- Directions for this task
Where the string "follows" occurs in a line of the data below, that line should be copied.

[Items from a data source]

---+---

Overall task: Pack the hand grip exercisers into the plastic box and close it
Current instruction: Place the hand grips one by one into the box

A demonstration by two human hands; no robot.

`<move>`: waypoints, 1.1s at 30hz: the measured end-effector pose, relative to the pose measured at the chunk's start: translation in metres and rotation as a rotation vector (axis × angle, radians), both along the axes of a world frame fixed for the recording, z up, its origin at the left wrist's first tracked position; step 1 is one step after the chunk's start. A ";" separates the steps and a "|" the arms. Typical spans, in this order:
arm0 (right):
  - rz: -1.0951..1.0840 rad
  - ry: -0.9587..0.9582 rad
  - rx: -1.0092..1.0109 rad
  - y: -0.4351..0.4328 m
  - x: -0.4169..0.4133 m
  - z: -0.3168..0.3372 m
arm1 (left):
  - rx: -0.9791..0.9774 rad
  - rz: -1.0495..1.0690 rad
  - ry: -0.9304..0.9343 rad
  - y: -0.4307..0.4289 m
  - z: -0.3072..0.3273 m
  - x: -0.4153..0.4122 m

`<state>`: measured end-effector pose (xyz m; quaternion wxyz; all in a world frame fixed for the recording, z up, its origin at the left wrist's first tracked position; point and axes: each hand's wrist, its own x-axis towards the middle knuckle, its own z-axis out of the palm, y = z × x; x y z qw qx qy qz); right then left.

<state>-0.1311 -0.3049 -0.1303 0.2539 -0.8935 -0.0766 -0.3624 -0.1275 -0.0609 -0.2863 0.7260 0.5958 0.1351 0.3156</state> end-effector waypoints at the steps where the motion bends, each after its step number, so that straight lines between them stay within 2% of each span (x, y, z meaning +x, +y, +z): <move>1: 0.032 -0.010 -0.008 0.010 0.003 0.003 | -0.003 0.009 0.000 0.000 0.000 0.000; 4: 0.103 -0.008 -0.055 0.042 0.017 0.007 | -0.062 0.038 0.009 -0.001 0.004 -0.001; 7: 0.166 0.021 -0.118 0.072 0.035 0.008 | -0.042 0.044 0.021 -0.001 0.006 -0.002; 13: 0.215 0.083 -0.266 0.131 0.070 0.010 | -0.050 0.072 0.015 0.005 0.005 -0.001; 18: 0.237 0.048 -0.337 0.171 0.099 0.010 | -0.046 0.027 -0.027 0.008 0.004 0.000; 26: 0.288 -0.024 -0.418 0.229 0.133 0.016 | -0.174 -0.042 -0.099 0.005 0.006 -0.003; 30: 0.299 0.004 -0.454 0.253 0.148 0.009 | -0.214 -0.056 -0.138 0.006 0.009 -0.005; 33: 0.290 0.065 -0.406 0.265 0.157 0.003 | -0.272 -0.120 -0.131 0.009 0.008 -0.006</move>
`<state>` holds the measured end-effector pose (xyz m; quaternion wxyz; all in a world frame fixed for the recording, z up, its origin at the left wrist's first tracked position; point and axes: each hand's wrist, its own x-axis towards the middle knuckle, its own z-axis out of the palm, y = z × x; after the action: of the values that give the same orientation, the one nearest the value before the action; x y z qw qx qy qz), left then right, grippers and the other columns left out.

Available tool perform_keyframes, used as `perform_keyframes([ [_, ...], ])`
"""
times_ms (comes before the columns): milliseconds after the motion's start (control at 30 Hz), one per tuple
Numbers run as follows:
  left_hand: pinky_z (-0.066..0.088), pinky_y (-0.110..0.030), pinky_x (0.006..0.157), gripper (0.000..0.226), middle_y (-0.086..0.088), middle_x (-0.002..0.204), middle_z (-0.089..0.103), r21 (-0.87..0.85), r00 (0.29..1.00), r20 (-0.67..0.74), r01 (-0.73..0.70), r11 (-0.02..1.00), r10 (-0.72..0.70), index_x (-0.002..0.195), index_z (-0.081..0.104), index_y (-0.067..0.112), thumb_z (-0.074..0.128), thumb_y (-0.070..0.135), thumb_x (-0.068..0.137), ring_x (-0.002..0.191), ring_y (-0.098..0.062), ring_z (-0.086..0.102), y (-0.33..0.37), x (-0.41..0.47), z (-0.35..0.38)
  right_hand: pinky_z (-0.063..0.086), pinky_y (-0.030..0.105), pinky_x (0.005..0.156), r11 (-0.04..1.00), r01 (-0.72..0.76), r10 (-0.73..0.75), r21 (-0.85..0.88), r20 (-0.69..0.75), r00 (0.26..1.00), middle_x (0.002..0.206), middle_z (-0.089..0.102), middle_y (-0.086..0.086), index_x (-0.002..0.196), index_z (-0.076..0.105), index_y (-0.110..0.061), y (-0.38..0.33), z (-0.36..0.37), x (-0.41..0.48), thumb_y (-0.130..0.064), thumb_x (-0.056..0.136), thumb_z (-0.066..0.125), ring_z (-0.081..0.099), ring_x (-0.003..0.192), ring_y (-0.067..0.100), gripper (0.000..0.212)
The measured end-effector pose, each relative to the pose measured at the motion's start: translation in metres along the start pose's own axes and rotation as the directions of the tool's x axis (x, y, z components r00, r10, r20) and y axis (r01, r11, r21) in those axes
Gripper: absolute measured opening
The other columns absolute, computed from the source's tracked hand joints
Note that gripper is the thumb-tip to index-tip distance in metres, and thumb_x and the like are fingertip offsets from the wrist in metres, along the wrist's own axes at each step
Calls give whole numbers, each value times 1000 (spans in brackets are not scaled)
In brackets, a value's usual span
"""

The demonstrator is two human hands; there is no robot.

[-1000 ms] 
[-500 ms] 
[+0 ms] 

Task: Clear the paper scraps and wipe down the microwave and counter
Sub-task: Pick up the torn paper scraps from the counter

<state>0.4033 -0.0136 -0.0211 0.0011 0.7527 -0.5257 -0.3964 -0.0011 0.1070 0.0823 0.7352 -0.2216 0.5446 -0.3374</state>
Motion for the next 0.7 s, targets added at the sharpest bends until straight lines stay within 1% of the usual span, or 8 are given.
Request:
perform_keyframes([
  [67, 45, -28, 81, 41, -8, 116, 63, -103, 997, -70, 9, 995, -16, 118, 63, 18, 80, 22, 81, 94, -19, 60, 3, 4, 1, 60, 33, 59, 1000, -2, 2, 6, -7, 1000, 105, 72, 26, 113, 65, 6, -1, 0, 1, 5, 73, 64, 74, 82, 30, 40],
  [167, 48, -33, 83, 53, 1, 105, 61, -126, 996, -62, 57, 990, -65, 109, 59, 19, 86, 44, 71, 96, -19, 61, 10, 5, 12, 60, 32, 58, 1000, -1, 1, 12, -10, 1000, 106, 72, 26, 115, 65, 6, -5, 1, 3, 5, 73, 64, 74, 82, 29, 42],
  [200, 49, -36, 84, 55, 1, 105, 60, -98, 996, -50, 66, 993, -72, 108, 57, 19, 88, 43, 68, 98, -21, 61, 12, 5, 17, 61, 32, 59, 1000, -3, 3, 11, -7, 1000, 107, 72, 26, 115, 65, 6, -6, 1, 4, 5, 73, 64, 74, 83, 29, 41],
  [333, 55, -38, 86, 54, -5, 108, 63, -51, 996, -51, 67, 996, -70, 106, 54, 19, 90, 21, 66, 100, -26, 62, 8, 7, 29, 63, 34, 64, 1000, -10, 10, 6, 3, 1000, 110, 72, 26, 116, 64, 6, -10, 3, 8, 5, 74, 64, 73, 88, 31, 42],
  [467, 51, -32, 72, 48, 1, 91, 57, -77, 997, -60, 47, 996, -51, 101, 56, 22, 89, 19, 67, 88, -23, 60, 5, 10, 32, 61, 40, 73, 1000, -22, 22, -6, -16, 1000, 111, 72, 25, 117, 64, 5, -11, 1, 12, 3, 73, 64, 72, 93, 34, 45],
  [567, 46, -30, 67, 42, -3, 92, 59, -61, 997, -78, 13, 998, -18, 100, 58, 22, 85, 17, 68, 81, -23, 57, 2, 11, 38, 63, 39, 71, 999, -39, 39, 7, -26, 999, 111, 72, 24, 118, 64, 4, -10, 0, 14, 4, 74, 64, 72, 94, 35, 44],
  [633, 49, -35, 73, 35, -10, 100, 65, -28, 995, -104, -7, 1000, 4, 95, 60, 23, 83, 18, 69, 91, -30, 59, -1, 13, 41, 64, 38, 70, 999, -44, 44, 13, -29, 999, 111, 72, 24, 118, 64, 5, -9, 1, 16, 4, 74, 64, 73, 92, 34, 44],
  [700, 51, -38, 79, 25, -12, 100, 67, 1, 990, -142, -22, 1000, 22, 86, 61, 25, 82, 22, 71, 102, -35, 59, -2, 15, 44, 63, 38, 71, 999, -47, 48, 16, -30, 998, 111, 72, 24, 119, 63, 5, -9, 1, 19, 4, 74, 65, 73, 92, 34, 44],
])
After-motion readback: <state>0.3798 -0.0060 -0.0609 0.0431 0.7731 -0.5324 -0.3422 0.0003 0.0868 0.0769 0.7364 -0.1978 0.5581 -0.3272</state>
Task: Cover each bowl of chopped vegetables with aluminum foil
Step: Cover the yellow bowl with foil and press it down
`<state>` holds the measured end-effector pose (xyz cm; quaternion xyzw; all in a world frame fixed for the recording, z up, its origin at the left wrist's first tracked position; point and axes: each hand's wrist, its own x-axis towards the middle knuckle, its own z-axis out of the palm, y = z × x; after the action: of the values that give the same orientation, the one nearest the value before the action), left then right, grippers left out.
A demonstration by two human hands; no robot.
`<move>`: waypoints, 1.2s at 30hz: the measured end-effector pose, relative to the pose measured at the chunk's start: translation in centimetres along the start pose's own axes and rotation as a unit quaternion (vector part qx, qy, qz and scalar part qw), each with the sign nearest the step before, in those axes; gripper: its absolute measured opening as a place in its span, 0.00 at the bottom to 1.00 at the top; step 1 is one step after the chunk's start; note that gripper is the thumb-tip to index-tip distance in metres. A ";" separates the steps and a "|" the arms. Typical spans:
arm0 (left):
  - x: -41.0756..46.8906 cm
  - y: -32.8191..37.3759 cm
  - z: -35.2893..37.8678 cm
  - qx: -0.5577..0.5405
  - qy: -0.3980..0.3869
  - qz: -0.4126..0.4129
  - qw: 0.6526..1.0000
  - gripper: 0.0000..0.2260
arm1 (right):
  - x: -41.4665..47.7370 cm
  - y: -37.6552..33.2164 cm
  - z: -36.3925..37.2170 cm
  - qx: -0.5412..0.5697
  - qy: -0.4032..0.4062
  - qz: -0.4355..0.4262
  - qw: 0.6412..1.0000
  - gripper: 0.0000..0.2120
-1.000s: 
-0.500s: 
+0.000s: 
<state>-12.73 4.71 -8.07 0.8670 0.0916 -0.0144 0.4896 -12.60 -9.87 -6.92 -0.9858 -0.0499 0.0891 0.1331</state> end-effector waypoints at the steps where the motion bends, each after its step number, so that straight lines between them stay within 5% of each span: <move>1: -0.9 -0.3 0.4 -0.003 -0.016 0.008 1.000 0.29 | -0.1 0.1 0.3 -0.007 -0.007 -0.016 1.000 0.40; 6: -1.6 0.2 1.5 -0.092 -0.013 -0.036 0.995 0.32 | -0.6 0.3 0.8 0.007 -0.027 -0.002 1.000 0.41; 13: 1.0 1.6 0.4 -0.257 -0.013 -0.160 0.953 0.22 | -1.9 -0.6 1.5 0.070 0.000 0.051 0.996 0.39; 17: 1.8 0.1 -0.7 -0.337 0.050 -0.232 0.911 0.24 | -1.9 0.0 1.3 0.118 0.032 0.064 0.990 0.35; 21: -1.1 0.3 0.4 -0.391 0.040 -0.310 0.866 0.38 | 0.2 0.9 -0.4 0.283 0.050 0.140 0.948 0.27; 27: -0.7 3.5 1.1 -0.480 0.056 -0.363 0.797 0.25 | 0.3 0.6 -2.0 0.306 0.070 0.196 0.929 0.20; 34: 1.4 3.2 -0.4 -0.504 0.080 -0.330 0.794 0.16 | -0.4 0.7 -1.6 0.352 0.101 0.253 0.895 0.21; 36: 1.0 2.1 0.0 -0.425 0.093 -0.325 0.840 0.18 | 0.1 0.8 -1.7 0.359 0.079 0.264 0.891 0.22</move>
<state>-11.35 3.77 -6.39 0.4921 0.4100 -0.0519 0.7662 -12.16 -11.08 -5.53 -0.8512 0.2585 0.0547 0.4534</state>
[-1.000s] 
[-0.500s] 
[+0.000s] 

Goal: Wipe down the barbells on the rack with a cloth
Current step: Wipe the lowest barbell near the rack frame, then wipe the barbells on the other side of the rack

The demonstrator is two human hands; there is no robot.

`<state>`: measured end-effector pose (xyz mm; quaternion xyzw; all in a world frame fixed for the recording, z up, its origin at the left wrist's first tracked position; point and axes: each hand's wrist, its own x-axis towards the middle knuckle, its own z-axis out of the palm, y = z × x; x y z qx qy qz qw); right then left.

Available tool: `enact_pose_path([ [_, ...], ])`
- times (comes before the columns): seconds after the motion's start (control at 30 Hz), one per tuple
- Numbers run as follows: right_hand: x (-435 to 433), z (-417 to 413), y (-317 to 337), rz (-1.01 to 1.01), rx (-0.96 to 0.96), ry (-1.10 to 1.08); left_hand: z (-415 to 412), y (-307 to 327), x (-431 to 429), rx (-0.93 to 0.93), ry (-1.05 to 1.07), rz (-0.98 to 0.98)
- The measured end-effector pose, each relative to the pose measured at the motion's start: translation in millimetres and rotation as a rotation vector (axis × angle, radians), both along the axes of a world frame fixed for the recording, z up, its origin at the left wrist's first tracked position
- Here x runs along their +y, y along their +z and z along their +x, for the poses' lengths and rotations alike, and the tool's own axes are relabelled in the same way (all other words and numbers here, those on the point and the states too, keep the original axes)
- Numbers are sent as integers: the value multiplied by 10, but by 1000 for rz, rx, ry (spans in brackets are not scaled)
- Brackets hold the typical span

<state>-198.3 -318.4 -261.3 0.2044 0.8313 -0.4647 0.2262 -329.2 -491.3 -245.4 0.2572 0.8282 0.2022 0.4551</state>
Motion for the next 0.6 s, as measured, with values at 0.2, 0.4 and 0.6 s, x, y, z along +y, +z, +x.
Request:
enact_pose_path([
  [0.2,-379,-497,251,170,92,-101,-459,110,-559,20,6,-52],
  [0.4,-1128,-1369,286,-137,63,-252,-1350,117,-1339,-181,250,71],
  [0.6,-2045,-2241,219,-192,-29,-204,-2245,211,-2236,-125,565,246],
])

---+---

- Answer below
Numbers run as follows:
- Numbers run as follows: right_hand: x (-435 to 433), z (-417 to 413), y (-317 to 337), rz (-1.01 to 1.01), rx (-0.96 to 0.96), ry (-1.10 to 1.08); left_hand: z (-415 to 412), y (-307 to 327), x (-431 to 429), rx (-0.93 to 0.93), ry (-1.05 to 1.07), rz (-0.98 to 0.98)

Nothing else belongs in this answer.